▶ **Exercise description**
Copy out the entire listing word for word.

▶ **Records for processing**
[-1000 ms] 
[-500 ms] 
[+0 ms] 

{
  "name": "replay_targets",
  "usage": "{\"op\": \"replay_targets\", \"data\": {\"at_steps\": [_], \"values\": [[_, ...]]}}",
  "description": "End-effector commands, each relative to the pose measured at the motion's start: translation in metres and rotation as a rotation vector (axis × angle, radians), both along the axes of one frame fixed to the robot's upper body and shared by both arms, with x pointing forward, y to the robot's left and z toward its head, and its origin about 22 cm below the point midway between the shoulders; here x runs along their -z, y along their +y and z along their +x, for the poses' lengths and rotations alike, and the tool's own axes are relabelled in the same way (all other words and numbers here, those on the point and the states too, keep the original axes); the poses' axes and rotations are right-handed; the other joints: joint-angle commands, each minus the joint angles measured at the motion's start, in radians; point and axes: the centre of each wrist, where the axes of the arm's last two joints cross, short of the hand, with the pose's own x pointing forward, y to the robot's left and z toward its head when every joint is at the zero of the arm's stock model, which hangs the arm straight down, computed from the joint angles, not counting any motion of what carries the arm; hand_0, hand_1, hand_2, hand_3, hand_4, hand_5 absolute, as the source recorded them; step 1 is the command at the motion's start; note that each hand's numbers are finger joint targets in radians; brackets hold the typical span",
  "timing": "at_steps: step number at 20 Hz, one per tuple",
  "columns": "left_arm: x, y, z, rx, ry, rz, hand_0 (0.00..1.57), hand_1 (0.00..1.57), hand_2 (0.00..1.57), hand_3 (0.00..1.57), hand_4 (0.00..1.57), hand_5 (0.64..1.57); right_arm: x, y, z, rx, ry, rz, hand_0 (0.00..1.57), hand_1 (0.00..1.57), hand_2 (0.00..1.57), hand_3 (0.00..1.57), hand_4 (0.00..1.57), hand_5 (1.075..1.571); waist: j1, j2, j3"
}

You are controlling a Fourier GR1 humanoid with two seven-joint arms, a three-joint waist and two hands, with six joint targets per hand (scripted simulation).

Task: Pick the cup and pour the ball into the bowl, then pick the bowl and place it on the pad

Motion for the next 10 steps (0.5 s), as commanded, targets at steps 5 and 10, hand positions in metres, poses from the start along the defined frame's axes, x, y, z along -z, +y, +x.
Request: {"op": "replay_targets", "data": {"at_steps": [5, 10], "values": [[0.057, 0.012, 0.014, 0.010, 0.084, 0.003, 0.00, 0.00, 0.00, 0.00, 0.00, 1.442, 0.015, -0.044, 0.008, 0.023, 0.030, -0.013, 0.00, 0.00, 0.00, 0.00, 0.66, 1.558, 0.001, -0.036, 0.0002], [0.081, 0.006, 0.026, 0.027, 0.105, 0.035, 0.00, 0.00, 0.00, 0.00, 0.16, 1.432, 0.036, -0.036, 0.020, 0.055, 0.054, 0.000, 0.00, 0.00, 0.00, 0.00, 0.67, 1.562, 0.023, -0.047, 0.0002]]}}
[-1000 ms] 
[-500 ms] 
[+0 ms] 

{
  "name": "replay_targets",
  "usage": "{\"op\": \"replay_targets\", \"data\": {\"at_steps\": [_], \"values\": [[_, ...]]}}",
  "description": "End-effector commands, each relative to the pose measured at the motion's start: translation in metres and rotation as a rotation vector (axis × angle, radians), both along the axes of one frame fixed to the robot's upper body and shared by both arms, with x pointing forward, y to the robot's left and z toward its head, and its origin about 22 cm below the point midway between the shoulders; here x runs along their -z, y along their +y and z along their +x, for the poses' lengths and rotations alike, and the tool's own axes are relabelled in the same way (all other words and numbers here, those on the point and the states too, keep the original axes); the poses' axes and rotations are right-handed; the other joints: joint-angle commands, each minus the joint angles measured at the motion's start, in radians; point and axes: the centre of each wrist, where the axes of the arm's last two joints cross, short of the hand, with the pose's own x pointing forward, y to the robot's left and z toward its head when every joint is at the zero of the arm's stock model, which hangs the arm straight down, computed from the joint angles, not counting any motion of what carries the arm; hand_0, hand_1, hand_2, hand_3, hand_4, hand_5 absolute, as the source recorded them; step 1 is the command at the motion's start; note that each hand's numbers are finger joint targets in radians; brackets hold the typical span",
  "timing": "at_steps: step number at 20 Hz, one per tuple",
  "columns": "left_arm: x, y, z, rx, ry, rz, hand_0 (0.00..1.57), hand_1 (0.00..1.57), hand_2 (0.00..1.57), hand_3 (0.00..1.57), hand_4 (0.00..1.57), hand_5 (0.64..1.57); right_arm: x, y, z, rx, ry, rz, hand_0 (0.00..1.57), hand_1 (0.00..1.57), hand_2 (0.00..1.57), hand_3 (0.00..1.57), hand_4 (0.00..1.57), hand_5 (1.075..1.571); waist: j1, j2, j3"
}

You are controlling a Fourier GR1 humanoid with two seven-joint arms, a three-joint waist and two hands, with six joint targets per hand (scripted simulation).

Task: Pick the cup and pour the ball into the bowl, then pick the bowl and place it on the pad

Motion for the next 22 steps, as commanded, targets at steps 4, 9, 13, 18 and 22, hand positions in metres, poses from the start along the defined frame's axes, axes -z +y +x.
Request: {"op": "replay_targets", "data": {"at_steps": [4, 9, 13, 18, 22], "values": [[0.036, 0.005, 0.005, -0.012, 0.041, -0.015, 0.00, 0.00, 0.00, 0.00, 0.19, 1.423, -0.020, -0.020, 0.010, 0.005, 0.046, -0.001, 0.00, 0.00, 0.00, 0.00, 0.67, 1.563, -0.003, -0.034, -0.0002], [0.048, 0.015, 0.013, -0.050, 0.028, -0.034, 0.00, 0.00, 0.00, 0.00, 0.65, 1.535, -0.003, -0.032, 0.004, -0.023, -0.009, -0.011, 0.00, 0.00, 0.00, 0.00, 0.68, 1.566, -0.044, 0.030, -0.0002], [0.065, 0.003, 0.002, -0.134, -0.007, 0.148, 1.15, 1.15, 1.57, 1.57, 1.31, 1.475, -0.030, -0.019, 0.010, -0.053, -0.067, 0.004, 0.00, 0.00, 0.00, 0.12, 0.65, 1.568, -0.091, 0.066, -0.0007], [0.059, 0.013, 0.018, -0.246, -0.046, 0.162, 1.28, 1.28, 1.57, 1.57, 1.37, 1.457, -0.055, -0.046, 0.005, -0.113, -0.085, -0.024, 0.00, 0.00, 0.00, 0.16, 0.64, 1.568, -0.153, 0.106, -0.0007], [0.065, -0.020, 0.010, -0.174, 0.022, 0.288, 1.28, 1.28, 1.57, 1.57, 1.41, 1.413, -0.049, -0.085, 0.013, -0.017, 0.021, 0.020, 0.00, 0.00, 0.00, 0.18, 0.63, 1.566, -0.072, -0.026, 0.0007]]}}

▶ **Response to this exercise**
[-1000 ms] 
[-500 ms] 
[+0 ms] 

{
  "name": "replay_targets",
  "usage": "{\"op\": \"replay_targets\", \"data\": {\"at_steps\": [_], \"values\": [[_, ...]]}}",
  "description": "End-effector commands, each relative to the pose measured at the motion's start: translation in metres and rotation as a rotation vector (axis × angle, radians), both along the axes of one frame fixed to the robot's upper body and shared by both arms, with x pointing forward, y to the robot's left and z toward its head, and its origin about 22 cm below the point midway between the shoulders; here x runs along their -z, y along their +y and z along their +x, for the poses' lengths and rotations alike, and the tool's own axes are relabelled in the same way (all other words and numbers here, those on the point and the states too, keep the original axes); the poses' axes and rotations are right-handed; the other joints: joint-angle commands, each minus the joint angles measured at the motion's start, in radians; point and axes: the centre of each wrist, where the axes of the arm's last two joints cross, short of the hand, with the pose's own x pointing forward, y to the robot's left and z toward its head when every joint is at the zero of the arm's stock model, which hangs the arm straight down, computed from the joint angles, not counting any motion of what carries the arm; hand_0, hand_1, hand_2, hand_3, hand_4, hand_5 absolute, as the source recorded them; step 1 is the command at the motion's start; note that each hand's numbers are finger joint targets in radians; brackets hold the typical span",
  "timing": "at_steps: step number at 20 Hz, one per tuple",
  "columns": "left_arm: x, y, z, rx, ry, rz, hand_0 (0.00..1.57), hand_1 (0.00..1.57), hand_2 (0.00..1.57), hand_3 (0.00..1.57), hand_4 (0.00..1.57), hand_5 (0.64..1.57); right_arm: x, y, z, rx, ry, rz, hand_0 (0.00..1.57), hand_1 (0.00..1.57), hand_2 (0.00..1.57), hand_3 (0.00..1.57), hand_4 (0.00..1.57), hand_5 (1.075..1.571); waist: j1, j2, j3"
}

You are controlling a Fourier GR1 humanoid with two seven-joint arms, a three-joint waist and two hands, with six joint targets per hand (scripted simulation).

Task: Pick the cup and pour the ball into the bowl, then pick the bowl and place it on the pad

Motion for the next 10 steps (0.5 s), as commanded, targets at steps 5 and 10, hand positions in metres, poses from the start along the defined frame's axes, x, y, z along -z, +y, +x.
Request: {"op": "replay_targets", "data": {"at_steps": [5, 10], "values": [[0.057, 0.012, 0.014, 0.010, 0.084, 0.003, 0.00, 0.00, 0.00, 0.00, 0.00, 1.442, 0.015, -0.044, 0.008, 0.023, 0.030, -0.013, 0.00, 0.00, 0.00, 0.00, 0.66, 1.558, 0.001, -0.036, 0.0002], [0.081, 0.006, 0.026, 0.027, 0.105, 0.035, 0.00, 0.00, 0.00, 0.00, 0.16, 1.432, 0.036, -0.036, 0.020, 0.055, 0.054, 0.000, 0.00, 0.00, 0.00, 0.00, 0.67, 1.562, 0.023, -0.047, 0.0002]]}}
[-1000 ms] 
[-500 ms] 
[+0 ms] 

{
  "name": "replay_targets",
  "usage": "{\"op\": \"replay_targets\", \"data\": {\"at_steps\": [_], \"values\": [[_, ...]]}}",
  "description": "End-effector commands, each relative to the pose measured at the motion's start: translation in metres and rotation as a rotation vector (axis × angle, radians), both along the axes of one frame fixed to the robot's upper body and shared by both arms, with x pointing forward, y to the robot's left and z toward its head, and its origin about 22 cm below the point midway between the shoulders; here x runs along their -z, y along their +y and z along their +x, for the poses' lengths and rotations alike, and the tool's own axes are relabelled in the same way (all other words and numbers here, those on the point and the states too, keep the original axes); the poses' axes and rotations are right-handed; the other joints: joint-angle commands, each minus the joint angles measured at the motion's start, in radians; point and axes: the centre of each wrist, where the axes of the arm's last two joints cross, short of the hand, with the pose's own x pointing forward, y to the robot's left and z toward its head when every joint is at the zero of the arm's stock model, which hangs the arm straight down, computed from the joint angles, not counting any motion of what carries the arm; hand_0, hand_1, hand_2, hand_3, hand_4, hand_5 absolute, as the source recorded them; step 1 is the command at the motion's start; note that each hand's numbers are finger joint targets in radians; brackets hold the typical span",
  "timing": "at_steps: step number at 20 Hz, one per tuple",
  "columns": "left_arm: x, y, z, rx, ry, rz, hand_0 (0.00..1.57), hand_1 (0.00..1.57), hand_2 (0.00..1.57), hand_3 (0.00..1.57), hand_4 (0.00..1.57), hand_5 (0.64..1.57); right_arm: x, y, z, rx, ry, rz, hand_0 (0.00..1.57), hand_1 (0.00..1.57), hand_2 (0.00..1.57), hand_3 (0.00..1.57), hand_4 (0.00..1.57), hand_5 (1.075..1.571); waist: j1, j2, j3"
}

You are controlling a Fourier GR1 humanoid with two seven-joint arms, a three-joint waist and two hands, with six joint targets per hand (scripted simulation).

Task: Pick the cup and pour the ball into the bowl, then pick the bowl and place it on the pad

Motion for the next 22 steps, as commanded, targets at steps 4, 9, 13, 18 and 22, hand positions in metres, poses from the start along the defined frame's axes, axes -z +y +x.
Request: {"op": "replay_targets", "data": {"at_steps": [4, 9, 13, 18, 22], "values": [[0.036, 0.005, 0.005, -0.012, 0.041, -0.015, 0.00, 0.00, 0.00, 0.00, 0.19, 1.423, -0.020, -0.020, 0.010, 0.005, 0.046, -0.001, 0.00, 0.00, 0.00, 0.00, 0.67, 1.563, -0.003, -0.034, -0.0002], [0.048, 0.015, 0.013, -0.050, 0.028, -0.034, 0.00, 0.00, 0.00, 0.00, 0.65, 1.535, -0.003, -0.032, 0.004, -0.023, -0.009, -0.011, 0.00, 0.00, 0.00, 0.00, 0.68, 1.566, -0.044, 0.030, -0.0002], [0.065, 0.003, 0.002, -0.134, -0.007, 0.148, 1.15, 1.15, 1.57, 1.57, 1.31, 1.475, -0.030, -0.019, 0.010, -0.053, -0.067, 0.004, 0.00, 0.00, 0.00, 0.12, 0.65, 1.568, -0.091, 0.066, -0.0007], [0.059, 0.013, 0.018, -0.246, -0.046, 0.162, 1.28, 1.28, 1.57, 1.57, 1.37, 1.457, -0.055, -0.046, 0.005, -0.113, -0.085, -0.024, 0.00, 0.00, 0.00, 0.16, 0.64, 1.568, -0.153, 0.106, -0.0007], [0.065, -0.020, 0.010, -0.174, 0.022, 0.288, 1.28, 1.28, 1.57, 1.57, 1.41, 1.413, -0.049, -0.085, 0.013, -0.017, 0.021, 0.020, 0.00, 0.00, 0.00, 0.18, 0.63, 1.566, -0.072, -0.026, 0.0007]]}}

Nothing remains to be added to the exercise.